The job is to output exactly the lines that run from the start of the entries through the line containing "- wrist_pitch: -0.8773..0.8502", pictures omitted.

::: Material provided :::

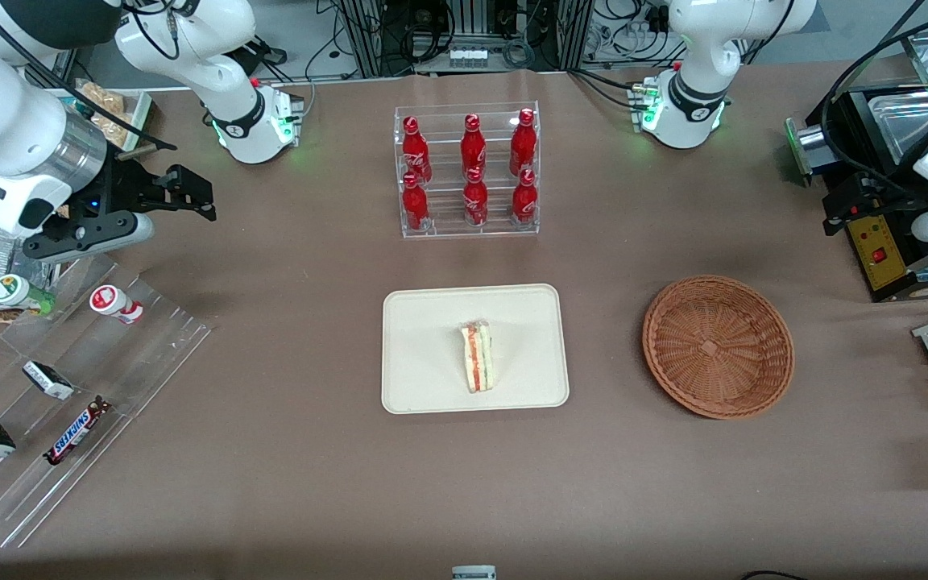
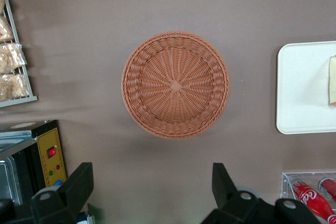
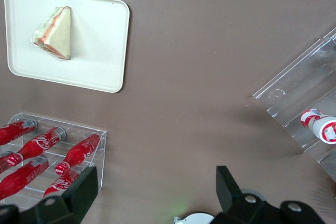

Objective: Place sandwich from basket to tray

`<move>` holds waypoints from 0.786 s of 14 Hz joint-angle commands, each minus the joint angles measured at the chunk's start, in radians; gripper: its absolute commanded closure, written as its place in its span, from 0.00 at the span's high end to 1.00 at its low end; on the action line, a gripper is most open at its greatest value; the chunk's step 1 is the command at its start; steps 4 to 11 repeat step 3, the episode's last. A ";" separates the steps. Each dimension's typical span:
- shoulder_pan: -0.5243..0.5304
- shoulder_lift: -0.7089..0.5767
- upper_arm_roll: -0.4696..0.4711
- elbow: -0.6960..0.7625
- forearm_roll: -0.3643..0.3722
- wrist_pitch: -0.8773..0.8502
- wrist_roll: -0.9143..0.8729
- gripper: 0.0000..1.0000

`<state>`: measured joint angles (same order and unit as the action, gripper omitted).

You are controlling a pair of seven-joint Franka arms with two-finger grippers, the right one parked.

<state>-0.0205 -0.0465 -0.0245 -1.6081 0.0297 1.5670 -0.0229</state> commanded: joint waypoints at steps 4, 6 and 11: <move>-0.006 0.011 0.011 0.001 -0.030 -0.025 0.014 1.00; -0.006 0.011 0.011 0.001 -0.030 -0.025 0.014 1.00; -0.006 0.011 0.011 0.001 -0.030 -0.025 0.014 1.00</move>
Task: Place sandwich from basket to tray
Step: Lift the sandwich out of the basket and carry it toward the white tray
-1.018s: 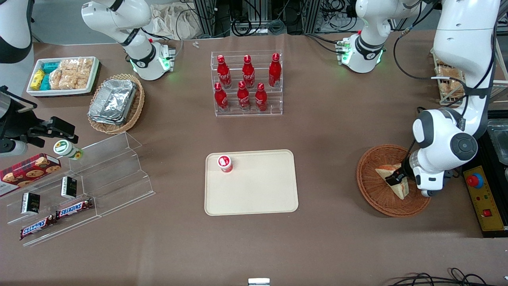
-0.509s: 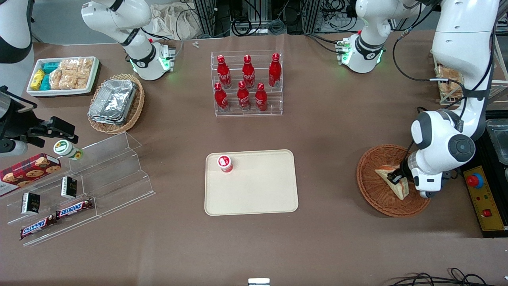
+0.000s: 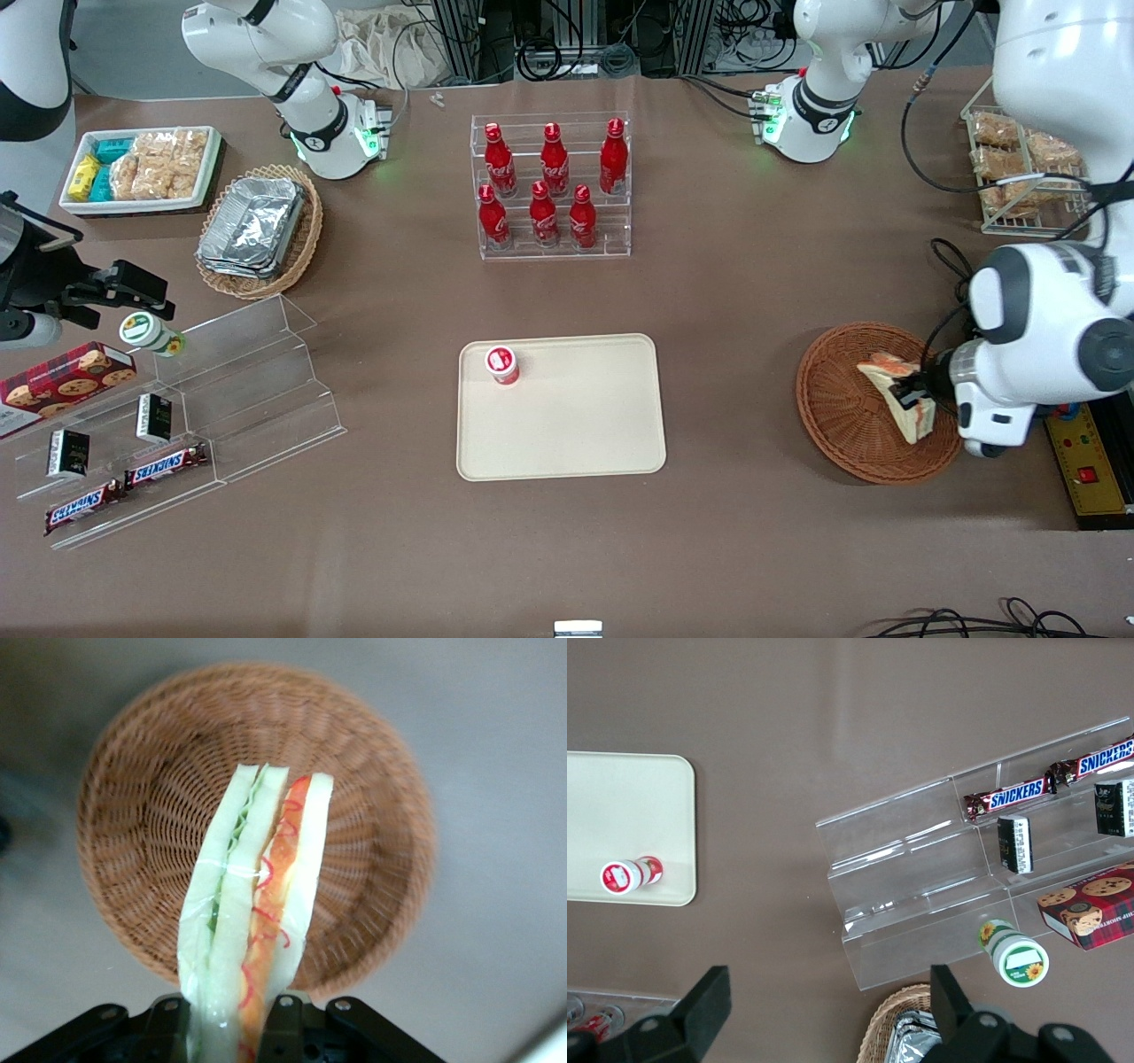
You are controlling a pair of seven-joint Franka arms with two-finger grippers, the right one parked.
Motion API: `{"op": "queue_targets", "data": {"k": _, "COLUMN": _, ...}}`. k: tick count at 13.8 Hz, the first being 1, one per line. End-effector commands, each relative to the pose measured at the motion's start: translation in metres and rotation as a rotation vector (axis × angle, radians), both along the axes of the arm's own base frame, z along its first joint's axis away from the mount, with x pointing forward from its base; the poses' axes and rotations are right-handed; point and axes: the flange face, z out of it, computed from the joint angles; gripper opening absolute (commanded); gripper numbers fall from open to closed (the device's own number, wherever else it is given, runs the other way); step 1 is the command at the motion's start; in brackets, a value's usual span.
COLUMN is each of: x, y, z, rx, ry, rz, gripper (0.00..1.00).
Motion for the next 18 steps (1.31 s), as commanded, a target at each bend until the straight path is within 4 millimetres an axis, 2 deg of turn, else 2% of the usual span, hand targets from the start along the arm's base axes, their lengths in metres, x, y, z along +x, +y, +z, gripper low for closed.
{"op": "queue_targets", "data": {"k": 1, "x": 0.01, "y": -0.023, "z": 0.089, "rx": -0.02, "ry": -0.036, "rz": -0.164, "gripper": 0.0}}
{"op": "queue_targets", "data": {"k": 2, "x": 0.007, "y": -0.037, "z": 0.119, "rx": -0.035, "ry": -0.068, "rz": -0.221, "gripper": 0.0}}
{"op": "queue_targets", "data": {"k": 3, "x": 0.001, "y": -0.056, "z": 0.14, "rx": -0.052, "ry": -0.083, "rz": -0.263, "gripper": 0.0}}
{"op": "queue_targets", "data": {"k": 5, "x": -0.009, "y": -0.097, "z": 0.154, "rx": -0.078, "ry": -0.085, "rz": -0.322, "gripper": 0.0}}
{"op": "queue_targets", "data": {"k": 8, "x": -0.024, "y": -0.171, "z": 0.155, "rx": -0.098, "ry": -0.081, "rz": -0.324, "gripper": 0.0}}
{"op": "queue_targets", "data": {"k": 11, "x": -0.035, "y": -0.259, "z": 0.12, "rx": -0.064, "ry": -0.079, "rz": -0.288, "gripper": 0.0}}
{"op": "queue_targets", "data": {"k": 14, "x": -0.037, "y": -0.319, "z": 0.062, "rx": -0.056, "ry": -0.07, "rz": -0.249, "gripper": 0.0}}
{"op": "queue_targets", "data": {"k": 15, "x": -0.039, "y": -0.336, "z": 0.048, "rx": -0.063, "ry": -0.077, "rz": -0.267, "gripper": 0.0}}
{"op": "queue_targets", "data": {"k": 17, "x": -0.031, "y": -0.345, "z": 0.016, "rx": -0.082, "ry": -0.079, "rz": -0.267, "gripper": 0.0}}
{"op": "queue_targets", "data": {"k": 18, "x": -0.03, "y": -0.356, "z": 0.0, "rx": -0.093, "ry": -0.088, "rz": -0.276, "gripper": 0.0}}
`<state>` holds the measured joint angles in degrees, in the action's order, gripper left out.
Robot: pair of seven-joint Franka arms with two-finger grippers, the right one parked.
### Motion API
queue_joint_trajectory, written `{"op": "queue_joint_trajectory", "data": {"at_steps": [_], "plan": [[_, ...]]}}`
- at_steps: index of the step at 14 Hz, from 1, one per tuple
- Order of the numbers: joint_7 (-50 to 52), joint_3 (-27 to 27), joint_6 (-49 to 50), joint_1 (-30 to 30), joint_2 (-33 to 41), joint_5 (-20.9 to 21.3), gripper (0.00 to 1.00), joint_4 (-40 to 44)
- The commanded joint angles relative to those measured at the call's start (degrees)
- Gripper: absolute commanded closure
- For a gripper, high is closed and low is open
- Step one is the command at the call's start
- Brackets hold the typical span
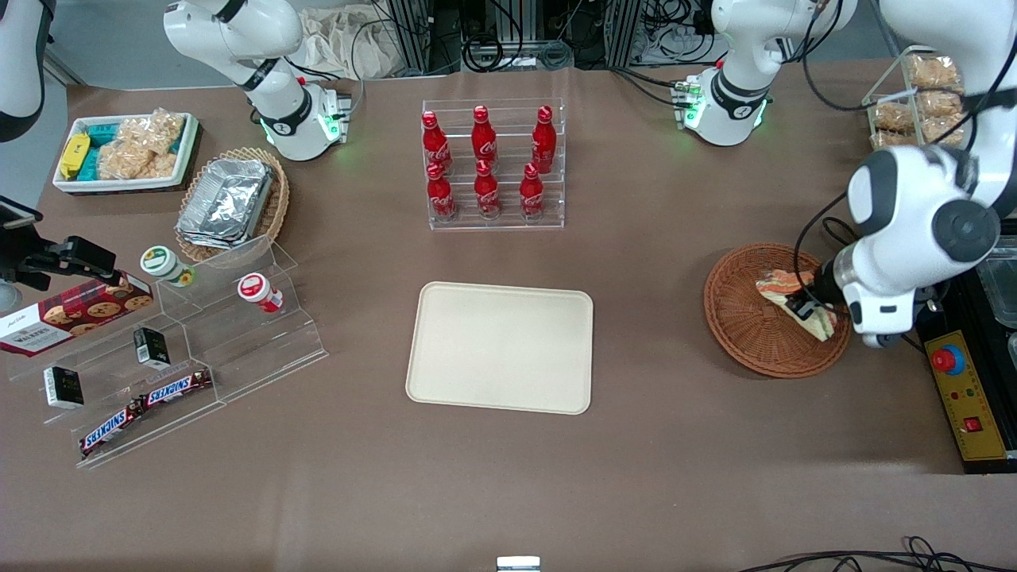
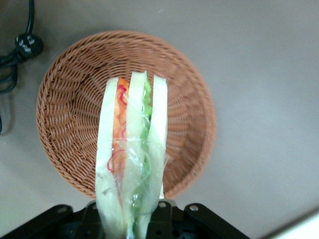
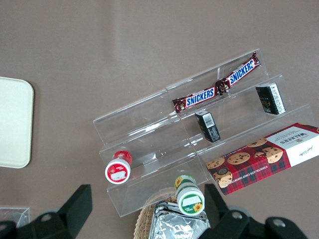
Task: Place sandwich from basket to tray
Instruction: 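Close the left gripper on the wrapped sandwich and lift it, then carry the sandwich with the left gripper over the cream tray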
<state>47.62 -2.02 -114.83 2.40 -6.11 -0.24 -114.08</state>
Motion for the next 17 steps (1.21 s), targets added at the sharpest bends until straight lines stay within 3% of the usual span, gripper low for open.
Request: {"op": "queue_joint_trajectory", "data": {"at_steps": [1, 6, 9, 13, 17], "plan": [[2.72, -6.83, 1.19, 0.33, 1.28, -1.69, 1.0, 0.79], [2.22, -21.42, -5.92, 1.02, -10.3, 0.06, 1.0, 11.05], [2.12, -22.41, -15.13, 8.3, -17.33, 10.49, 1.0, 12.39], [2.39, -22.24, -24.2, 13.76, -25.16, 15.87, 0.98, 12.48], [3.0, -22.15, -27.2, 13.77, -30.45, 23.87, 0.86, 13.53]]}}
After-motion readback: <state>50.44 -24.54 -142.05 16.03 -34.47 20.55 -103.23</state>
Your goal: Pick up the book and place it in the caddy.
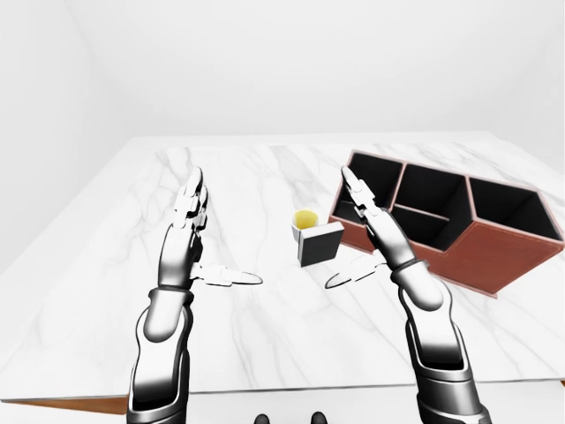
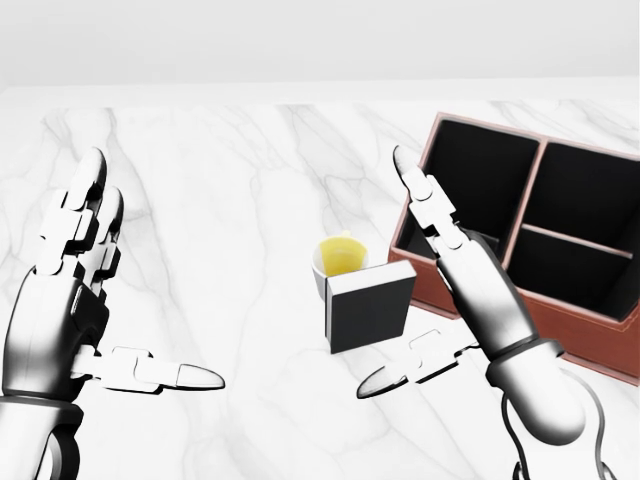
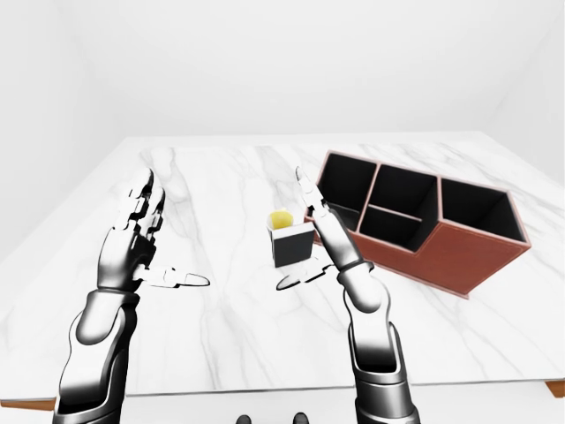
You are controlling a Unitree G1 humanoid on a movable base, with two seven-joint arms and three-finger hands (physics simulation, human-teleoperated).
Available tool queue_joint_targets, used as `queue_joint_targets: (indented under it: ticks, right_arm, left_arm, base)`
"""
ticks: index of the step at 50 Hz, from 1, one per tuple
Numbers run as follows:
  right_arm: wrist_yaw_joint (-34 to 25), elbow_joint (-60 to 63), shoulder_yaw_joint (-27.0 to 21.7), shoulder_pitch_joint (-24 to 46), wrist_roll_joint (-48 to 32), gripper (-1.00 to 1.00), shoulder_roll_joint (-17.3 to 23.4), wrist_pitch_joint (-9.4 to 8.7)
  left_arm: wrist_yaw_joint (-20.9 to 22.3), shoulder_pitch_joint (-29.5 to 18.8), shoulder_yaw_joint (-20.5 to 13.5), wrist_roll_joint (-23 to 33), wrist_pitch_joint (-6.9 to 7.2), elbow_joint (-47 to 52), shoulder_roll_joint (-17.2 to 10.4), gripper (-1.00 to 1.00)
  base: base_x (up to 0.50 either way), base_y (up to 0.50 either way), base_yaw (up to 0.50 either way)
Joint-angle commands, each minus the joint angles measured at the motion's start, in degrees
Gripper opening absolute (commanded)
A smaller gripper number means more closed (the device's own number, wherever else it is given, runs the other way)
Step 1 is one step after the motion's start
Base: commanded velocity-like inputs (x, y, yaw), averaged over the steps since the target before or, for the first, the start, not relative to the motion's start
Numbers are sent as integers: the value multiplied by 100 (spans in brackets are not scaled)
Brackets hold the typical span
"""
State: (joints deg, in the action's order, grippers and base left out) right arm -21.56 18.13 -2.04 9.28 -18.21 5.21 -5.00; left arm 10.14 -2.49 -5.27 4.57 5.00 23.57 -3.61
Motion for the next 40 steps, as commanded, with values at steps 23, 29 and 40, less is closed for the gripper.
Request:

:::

→ **Solved exercise**:
Objective: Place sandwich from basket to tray

`<move>` holds waypoints from 0.786 s of 14 Hz joint-angle commands, each minus the joint angles measured at the chunk's start, in radians; gripper: its absolute commanded closure, written as its place in its span, from 0.00 at the span's high end to 1.00 at its low end; on the action line, a gripper is most open at its greatest value; the chunk's step 1 is the command at its start; steps 4 to 11 repeat step 3, the episode's last. A ";" separates the steps. Each dimension's typical span:
- shoulder_pan: -0.5243..0.5304
- shoulder_lift: -0.7089..0.5767
- upper_arm_roll: -0.4696..0.4711
- elbow: -0.6960..0.7625
- forearm_roll: -0.3643..0.3722
- wrist_pitch: -0.8773..0.8502

The full output has already been given.